= Mazraat Hraikis =

Village in Zgharta District, in the North Governorate of Lebanon

Mazraat Hrayqess (مزرعة حريقص) is a village in Zgharta District, in the North Governorate of Lebanon.

Hrayqess is located within the district of Zgharta, situated close to the border of the Minieh-Danniyeh district, also bordered by the villages of Bousit, Burj al-Yahudiyeh, and Miniyeh.

Hrayqess is situated on the mountainside of Jabal Terbol, facing the Mediterranean Sea. Elevated 681 meters above sea level, Hrayqess offers panoramic views of the Mediterranean Sea and the Lebanese landscape.

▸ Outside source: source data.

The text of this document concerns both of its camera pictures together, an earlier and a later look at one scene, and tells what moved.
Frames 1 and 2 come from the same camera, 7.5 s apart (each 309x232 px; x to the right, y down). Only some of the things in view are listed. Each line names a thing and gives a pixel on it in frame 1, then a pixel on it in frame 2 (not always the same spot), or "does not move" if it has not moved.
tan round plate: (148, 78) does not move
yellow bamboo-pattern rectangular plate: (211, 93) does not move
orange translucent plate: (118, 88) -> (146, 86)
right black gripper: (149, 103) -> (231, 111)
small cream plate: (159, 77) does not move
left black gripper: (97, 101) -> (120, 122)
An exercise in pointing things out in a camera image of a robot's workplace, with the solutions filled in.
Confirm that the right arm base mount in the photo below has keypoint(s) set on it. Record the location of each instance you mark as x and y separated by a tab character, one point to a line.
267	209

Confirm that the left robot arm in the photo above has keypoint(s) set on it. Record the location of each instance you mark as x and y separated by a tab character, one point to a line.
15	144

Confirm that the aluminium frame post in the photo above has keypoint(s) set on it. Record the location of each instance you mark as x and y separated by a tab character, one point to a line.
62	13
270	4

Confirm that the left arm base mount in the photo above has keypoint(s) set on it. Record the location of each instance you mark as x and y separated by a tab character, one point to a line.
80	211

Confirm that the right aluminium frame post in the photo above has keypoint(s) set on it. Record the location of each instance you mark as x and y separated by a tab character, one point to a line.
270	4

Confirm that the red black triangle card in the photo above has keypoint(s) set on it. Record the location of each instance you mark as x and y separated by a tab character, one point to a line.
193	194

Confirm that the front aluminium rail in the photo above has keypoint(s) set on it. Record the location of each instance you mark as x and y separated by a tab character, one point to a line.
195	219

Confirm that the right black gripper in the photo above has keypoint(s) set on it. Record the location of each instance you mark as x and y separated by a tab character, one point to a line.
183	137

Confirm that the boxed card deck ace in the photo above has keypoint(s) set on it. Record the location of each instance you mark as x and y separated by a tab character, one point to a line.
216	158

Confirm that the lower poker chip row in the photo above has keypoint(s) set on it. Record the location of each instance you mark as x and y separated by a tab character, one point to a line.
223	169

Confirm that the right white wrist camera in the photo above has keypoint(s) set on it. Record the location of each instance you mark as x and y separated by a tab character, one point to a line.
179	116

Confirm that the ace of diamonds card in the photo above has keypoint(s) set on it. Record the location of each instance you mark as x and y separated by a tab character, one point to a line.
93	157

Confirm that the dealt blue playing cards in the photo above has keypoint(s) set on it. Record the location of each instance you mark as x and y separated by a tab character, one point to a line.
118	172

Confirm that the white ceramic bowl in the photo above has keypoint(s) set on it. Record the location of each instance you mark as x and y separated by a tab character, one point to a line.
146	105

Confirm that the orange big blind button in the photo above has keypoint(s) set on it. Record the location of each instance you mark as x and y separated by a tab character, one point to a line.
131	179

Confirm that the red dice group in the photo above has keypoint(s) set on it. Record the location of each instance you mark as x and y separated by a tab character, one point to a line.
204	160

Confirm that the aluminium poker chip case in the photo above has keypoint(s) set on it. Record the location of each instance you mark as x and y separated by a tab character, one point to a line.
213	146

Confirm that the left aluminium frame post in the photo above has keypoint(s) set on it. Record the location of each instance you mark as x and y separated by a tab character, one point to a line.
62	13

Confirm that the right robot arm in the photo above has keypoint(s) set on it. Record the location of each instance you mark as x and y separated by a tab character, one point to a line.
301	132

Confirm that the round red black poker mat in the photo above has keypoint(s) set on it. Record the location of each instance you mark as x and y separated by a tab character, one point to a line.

The inhabitants of Hrayqess are predominantly Christian, adhering to the Maronite church, while a smaller amount of Muslims are present.

The predominant family present within Hrayqess is the Al Tars family, which belongs to the Maronites. The Al Tars family is the largest and most established family in Hrayqess, forming a significant majority.

On the other hand, the Deeb family, which belongs to the Sunnis, is also present within the village, but are much smaller in population, forming a minority.

A small church was built in the centre of Hrayqess in the late 19th century (1880, 1890s) to venerate the virgin Mary. This church was consecrated by Bishop Anthony Peter Arida, (the Maronite Bishop of Tripoli during that time period and later the 73rd Maronite patriarch of Antioch), in the year of 1912.

Due to the large growth of population, there was a need for a larger church. In 1967 the construction started for the new Church, which was finished in 1984. This church was given the name of Our Lady of The Assumption, Hrayqess.